**Aim of the task:** Extract from the entries below, exactly as given, only the lines from the line containing "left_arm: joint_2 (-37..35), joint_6" to the line containing "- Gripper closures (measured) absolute", both lines included.

(Stored data)
-- Opening Marker --

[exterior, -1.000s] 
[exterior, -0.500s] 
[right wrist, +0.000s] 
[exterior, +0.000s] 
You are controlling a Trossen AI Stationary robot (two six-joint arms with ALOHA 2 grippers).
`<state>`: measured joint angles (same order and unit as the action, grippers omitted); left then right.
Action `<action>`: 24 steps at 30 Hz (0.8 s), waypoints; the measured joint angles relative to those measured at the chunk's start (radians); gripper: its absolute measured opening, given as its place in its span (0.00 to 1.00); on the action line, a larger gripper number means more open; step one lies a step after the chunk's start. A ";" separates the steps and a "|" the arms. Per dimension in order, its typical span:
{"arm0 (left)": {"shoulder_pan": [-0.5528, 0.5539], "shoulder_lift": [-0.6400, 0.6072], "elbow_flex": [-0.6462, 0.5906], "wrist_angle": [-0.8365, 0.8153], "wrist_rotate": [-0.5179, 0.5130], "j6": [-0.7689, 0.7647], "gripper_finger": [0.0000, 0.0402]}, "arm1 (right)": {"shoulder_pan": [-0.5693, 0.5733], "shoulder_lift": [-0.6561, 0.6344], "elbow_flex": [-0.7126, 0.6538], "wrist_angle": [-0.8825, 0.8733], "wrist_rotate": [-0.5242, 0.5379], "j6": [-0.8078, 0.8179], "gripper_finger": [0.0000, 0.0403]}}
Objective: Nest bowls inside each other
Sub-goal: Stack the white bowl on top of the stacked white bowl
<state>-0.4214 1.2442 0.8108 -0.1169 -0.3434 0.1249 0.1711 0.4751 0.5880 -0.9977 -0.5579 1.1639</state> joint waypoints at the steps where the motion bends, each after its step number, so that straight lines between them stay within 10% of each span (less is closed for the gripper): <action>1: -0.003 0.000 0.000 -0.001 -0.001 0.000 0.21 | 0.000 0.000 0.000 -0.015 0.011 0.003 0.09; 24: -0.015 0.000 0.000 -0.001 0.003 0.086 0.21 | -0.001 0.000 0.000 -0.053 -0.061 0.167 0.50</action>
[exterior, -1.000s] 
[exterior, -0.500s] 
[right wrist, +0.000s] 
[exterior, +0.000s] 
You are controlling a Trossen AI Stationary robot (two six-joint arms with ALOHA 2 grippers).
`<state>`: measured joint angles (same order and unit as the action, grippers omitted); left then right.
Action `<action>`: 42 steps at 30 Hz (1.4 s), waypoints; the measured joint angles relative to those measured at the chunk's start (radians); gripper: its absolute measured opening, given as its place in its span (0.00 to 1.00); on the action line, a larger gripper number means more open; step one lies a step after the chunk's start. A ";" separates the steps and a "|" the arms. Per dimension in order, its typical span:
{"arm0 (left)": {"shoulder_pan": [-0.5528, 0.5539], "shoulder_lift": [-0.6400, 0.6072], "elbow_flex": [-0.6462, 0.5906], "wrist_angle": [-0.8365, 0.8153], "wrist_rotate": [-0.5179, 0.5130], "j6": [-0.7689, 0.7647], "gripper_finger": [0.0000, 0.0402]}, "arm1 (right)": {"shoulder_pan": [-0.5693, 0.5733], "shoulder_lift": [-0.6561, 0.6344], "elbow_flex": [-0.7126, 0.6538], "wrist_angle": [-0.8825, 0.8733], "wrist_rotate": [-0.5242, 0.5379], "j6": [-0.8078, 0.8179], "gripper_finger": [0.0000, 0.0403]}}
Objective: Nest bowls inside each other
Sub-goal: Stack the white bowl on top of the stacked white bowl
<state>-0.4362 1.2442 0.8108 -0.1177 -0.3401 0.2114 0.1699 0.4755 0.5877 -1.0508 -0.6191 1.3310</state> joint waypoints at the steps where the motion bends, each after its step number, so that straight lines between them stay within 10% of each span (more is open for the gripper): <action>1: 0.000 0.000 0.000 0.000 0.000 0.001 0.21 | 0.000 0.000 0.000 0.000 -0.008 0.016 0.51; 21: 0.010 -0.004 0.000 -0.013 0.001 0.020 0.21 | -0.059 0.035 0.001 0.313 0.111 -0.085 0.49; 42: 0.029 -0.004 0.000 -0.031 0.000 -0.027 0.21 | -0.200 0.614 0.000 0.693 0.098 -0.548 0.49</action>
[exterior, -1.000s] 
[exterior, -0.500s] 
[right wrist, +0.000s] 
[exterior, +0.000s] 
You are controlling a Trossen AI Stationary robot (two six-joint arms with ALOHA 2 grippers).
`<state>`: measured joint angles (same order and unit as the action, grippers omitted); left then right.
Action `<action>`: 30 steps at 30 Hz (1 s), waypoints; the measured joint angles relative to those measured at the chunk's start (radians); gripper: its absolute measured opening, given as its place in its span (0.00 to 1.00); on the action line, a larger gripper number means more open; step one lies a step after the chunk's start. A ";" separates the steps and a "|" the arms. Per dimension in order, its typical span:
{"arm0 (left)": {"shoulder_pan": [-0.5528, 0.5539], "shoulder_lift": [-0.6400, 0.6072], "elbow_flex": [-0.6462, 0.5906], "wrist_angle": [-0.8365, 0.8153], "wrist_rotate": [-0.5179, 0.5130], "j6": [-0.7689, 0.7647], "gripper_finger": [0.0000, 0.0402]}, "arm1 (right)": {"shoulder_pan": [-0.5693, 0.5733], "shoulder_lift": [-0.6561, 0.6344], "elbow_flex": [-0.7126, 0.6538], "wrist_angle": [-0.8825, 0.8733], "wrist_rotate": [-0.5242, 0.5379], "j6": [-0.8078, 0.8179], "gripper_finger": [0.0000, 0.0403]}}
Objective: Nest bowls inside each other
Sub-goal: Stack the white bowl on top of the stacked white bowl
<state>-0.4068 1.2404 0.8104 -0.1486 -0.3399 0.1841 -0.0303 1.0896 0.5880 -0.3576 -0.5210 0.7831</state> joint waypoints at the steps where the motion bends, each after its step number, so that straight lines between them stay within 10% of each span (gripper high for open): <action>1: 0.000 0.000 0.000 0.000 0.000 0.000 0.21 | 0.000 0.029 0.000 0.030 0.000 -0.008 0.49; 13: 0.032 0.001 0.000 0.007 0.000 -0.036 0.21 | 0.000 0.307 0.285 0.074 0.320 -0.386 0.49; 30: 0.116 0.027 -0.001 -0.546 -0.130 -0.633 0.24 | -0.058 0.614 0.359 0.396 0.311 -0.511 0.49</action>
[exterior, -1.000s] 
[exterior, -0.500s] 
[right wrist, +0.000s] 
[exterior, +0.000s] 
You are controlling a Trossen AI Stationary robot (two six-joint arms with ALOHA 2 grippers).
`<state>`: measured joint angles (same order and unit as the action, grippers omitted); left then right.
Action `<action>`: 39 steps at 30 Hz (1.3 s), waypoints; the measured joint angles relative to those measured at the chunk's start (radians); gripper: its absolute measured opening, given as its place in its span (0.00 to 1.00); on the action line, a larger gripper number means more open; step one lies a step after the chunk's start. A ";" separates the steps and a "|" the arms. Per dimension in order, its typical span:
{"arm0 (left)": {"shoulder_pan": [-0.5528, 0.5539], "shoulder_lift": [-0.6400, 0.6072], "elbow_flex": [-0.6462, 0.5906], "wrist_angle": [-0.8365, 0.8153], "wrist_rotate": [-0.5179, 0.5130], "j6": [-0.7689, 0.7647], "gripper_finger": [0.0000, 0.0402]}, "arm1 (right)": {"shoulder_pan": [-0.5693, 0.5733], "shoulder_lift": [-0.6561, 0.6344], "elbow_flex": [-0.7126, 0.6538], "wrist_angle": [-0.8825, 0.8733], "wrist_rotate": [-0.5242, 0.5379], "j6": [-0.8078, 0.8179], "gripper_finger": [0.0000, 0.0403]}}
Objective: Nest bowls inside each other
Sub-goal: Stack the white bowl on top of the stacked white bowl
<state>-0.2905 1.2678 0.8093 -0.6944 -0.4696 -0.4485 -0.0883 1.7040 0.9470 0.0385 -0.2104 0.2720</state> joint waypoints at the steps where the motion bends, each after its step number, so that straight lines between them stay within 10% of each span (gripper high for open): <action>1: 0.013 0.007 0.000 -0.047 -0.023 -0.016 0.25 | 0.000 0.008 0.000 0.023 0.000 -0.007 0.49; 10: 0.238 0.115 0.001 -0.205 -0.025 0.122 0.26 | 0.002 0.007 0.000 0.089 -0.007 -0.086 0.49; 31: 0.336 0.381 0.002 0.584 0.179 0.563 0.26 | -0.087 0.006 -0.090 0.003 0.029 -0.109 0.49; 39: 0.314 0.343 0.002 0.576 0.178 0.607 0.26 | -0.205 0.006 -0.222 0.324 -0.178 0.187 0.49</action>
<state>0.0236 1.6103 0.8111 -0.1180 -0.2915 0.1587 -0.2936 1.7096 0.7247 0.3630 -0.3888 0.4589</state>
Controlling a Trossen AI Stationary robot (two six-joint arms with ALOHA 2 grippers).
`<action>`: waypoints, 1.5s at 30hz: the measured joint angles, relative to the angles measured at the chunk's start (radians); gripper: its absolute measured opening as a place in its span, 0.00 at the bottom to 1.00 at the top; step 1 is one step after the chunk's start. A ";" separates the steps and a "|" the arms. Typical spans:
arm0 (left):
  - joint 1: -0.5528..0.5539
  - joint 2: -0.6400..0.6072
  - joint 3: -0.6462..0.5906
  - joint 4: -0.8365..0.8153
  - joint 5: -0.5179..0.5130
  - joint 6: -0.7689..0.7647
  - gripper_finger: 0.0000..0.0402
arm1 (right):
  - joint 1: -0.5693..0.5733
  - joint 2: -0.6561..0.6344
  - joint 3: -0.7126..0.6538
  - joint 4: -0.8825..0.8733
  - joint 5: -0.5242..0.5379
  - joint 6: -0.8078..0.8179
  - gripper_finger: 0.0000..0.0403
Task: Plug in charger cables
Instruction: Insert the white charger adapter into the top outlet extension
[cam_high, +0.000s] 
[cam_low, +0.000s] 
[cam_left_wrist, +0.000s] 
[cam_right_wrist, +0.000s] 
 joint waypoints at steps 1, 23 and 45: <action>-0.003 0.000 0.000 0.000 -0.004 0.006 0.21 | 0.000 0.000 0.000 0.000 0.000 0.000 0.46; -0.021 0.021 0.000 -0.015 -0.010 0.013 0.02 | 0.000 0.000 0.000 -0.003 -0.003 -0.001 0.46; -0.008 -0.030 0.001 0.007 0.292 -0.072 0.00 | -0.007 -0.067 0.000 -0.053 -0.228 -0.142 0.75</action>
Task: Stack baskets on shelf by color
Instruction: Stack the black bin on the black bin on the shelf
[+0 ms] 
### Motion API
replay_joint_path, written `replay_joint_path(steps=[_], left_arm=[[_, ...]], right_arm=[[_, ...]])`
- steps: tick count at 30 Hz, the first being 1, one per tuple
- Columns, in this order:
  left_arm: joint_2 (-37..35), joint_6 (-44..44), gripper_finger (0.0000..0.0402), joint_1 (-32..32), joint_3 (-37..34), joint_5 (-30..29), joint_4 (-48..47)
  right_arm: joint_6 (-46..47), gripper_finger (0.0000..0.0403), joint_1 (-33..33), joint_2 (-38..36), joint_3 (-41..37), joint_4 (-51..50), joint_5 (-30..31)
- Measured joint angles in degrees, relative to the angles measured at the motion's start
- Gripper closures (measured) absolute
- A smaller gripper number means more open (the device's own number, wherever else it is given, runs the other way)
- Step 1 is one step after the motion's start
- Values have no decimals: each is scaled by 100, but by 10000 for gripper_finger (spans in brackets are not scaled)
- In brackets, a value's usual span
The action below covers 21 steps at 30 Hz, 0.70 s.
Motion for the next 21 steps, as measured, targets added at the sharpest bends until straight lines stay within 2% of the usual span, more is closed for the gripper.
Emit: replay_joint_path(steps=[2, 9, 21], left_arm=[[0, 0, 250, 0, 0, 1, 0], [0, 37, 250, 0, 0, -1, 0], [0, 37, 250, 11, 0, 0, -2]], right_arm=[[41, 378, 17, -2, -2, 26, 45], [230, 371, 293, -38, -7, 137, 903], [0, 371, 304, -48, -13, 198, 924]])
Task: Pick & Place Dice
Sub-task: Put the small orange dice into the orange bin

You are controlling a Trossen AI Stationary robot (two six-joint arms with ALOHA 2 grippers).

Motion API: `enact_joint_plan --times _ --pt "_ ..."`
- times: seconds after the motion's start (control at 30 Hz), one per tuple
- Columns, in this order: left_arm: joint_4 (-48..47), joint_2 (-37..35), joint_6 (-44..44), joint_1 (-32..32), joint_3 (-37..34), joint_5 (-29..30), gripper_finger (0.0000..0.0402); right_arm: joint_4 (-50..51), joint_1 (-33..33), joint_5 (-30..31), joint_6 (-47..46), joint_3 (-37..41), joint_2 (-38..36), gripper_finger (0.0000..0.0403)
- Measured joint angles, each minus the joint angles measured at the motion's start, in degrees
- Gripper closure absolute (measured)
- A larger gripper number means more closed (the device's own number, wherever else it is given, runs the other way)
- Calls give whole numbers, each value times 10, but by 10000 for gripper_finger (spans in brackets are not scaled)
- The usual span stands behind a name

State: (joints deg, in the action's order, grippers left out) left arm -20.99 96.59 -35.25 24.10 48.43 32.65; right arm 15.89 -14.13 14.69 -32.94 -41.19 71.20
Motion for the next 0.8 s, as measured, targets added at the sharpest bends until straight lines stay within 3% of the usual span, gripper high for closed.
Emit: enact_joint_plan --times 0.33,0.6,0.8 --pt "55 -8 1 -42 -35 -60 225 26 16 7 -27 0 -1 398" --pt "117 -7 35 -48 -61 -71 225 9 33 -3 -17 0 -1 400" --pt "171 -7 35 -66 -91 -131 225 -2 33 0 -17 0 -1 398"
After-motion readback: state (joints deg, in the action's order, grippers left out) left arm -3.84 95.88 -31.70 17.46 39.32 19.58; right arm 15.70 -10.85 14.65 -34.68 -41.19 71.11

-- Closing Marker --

**Written answer:**
  left_arm: joint_2 (-37..35), joint_6 (-44..44), gripper_finger (0.0000..0.0402), joint_1 (-32..32), joint_3 (-37..34), joint_5 (-30..29), joint_4 (-48..47)
  right_arm: joint_6 (-46..47), gripper_finger (0.0000..0.0403), joint_1 (-33..33), joint_2 (-38..36), joint_3 (-41..37), joint_4 (-51..50), joint_5 (-30..31)
- Measured joint angles in degrees, relative to the angles measured at the motion's start
- Gripper closures (measured) absolute

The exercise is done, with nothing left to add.